As criaturas elaboradas perfeitamente através da computação gráfica enchem os olhos quando aparecem na telona, o tempo de cena delas é generoso e o seu carisma é essencial para suprir o fato de que o número de atores no elenco principal é bem reduzido se comparado aos filmes já lançados sobre o mundo bruxo. A ausência do clima escolar e de abordagens infanto-juvenis já conhecidos pelos seguidores de J.K. Rowling faz falta. A obra é toda retratada em meio a uma metrópole recheada de adultos que não detém poderes mágicos, por conta disso, os duelos bruxo a bruxo ficam de lado, assim como a excitação dos personagens menores de idade descobrindo a magia.

‘Animais Fantásticos’ trata com intimidade o espectador, não existe mais a necessidade de introduzir o que é e como funciona a bruxaria. O filme conversa pouco com os personagens já citados previamente na saga do menino-que-sobreviveu, mas quando faz, é certeiro o suficiente a ponto de preparar o campo para a chegada das próximas histórias e aflorar a ansiedade acerca da caracterização de rostos familiares como o de Alvo Dumbledore. É possível que o ex-diretor de Hogwarts dê o ar da graça na sequência do longa e caso aconteça, o visual dele precisará ser diferente daquilo que é conhecido. Ele estará mais jovem e consequentemente será interpretado por um novo ator.

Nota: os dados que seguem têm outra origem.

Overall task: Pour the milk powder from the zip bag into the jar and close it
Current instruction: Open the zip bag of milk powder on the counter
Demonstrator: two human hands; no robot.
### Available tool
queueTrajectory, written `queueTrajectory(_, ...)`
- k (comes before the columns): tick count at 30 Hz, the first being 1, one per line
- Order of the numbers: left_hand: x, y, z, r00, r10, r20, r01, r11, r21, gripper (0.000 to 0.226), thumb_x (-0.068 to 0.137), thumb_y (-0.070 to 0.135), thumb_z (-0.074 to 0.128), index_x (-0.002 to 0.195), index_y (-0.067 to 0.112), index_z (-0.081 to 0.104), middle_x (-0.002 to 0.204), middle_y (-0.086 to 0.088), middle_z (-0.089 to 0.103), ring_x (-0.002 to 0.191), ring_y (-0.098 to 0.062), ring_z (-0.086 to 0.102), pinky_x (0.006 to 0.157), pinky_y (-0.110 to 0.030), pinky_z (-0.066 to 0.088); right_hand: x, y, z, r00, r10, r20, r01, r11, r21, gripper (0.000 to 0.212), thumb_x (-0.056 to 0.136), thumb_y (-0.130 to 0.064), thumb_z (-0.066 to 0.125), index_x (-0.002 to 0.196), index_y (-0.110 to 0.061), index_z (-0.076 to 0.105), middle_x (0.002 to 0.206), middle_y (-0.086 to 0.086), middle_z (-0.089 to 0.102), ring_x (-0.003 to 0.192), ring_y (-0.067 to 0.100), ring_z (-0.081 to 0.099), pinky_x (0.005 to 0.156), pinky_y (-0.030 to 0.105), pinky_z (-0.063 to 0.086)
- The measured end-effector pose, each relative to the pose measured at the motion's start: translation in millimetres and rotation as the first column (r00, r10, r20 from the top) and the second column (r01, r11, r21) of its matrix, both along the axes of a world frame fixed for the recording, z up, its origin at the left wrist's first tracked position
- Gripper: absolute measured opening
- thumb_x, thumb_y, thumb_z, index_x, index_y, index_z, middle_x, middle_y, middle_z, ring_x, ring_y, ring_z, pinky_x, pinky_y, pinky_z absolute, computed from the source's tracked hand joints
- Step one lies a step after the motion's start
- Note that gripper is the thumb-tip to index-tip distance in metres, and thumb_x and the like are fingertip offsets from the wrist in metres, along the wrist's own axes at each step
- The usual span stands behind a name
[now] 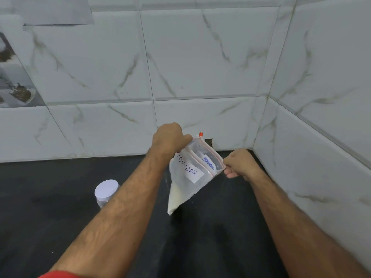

A quantidade de desastres cenográficos e sequências de cenas de ação fervorosas mantém proximidade com ‘Relíquias da Morte, Parte 2’. A direção de David Yates deixou a escrita de J.K. Rowling com cara de filme de super-herói. Explosões, bastante estrondo, destroços de construções voando de um lado para o outro não se parecem com algo relacionado ao que Harry Potter construiu durante seus sete livros e oito filmes, mas ‘Animais Fantásticos’ é apresentado como uma novidade, lançar esse filme não era o plano inicial, portanto existe uma liberdade criativa maior por parte da equipe e consequentemente, por ser uma obra já conhecida e popular, existe uma receptividade menos crítica.